La injusticia histórica que ignoran: el juicio a Jesús y la falla de la ley

¿Sabías que el juicio a Jesús es un ejemplo clásico de violación judicial?

Lo que llaman La Pasión de Cristo no es solo una historia espiritual: es un testigo del fracaso de la justicia y las garantías procesales antiguas, que siguen vigentes en debates actuales.

Lo que pasó en realidad

Jesús fue arrestado y juzgado sin respeto a la presunción de inocencia, sin defensa y con pruebas tomadas a conveniencia luego del arresto, un procedimiento arbitrario que hoy sería ilegal.
Su juicio ante el Sanedrín fue una decisión basada en convicciones personales, sin pruebas racionales ni justificación legal. Luego, Poncio Pilato, más preocupado por la presión política que por la ley, renunció a su responsabilidad de juzgar con imparcialidad.

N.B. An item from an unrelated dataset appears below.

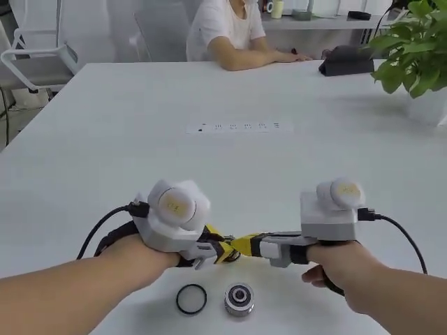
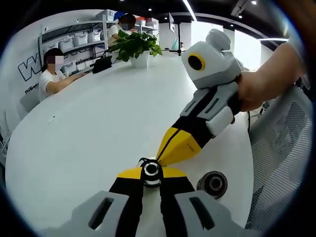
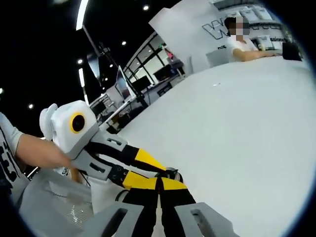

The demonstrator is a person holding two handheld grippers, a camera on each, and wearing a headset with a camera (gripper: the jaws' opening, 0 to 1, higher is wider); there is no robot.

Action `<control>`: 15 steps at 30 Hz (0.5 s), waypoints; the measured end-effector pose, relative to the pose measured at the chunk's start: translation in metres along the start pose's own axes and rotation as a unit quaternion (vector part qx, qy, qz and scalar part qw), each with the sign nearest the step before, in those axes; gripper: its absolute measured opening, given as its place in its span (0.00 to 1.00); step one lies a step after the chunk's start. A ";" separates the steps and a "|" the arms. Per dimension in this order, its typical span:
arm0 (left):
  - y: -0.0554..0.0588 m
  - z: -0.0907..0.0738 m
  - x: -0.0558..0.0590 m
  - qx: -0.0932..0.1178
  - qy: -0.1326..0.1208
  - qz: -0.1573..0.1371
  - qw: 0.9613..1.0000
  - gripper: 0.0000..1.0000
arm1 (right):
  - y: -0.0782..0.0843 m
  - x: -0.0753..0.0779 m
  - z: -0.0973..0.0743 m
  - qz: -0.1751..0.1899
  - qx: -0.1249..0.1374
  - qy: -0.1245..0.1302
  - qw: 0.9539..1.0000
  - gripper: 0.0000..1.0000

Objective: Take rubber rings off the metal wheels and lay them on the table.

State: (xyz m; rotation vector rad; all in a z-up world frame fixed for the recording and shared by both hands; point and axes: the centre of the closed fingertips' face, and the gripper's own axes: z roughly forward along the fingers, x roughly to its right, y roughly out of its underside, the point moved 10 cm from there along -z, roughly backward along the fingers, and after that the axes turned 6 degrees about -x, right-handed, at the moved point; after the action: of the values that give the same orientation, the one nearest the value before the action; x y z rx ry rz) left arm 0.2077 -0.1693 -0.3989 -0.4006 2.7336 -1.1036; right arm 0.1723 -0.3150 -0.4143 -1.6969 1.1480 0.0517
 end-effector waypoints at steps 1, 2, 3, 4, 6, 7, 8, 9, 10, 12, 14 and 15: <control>0.000 0.000 0.000 0.000 0.000 0.001 1.000 0.07 | 0.000 -0.001 0.000 -0.006 0.000 0.001 1.000 0.00; 0.000 0.000 0.000 0.001 0.000 0.001 1.000 0.07 | 0.000 0.000 0.000 -0.001 0.001 -0.001 1.000 0.00; 0.000 0.000 0.000 0.001 0.000 0.000 1.000 0.07 | 0.001 0.001 0.000 0.021 0.006 -0.007 1.000 0.00; 0.000 0.000 0.000 0.001 0.000 0.000 1.000 0.07 | 0.002 0.002 -0.001 0.026 0.008 -0.010 1.000 0.00; 0.001 0.000 0.000 0.003 0.000 -0.001 1.000 0.07 | 0.003 0.005 -0.004 0.037 0.012 -0.018 0.999 0.00; 0.001 0.000 -0.001 0.003 0.000 -0.001 1.000 0.07 | 0.003 0.004 -0.005 0.047 0.012 -0.025 0.999 0.00; 0.001 0.000 -0.001 0.005 0.000 -0.001 1.000 0.07 | 0.004 0.005 -0.006 0.048 0.012 -0.029 0.998 0.00; 0.001 0.000 -0.001 0.006 0.001 -0.003 1.000 0.07 | 0.004 0.004 -0.006 0.047 0.012 -0.030 0.998 0.00; 0.001 0.000 -0.001 0.006 0.001 -0.002 1.000 0.07 | 0.004 0.003 -0.006 0.048 0.010 -0.035 0.998 0.00; 0.001 0.000 -0.001 0.005 0.001 -0.002 1.000 0.07 | 0.005 0.003 -0.007 0.054 0.010 -0.044 0.998 0.00; 0.001 0.000 -0.001 0.005 0.003 -0.002 1.000 0.07 | 0.005 0.002 -0.007 0.063 0.013 -0.052 0.997 0.00; 0.001 0.000 0.000 0.005 0.005 -0.002 1.000 0.07 | 0.006 0.003 -0.007 0.064 0.013 -0.053 0.996 0.00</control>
State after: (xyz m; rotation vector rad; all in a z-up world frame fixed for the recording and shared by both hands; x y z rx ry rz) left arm 0.2079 -0.1687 -0.3992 -0.3996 2.7360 -1.1211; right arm 0.1660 -0.3224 -0.4167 -1.5771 1.1710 0.2027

Por qué esto cambia el escenario judicial

Estos hechos no son solo un relato religioso: muestran cómo se pueden ignorar principios básicos como la independencia del juez, la legalidad procesal, el derecho a una defensa efectiva y la carga de la prueba bien estipulada.
El juicio de Jesús evidencia que sin estas garantías, cualquier sistema judicial queda vulnerable a presiones externas y decisiones arbitrarias.

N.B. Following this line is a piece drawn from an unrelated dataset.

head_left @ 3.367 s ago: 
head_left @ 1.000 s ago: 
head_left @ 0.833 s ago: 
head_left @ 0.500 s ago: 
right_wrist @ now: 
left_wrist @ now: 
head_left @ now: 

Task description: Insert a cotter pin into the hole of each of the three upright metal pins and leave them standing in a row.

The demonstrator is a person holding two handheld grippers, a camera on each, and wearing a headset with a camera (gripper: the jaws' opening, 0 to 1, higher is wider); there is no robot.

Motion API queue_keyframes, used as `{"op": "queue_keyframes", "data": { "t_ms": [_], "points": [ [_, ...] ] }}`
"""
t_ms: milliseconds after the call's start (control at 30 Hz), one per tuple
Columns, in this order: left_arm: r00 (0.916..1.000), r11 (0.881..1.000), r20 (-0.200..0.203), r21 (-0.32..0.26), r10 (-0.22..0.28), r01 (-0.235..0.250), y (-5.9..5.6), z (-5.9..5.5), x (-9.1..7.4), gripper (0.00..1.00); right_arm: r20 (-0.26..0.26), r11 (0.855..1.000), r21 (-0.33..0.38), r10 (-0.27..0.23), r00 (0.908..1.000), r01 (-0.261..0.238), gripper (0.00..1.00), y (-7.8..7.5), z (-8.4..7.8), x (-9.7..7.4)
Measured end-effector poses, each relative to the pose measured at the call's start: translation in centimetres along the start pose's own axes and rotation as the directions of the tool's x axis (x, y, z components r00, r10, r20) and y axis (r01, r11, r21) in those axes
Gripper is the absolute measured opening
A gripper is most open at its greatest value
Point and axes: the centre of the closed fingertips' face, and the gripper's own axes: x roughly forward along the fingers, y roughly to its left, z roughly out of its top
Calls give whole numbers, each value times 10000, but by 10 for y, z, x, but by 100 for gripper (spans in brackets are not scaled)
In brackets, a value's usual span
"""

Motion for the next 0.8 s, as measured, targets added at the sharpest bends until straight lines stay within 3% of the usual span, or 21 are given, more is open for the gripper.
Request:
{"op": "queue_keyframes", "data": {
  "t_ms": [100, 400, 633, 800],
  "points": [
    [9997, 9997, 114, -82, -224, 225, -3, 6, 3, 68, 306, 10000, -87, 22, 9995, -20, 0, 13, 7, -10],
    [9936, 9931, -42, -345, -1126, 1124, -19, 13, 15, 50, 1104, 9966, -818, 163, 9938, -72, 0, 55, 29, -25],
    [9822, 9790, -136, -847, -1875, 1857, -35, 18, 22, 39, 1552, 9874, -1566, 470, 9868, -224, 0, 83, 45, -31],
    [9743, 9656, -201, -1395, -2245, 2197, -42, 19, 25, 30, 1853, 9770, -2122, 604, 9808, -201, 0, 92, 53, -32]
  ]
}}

Qué viene después si seguimos ignorando estas lecciones

Si la justicia permite influencias políticas o sociales en sus decisiones, y no garantiza un proceso basado en pruebas claras y derechos, entonces no podemos esperar respeto al estado de derecho ni seguridad jurídica para nadie.
La historia demuestra que sin principios firmes, la justicia puede convertirse en un instrumento al servicio de agendas, no de la verdad.

Esto importa más de lo que parece: analizar el pasado revela las grietas del presente y las amenazas que enfrentamos si no defendemos la verdadera justicia.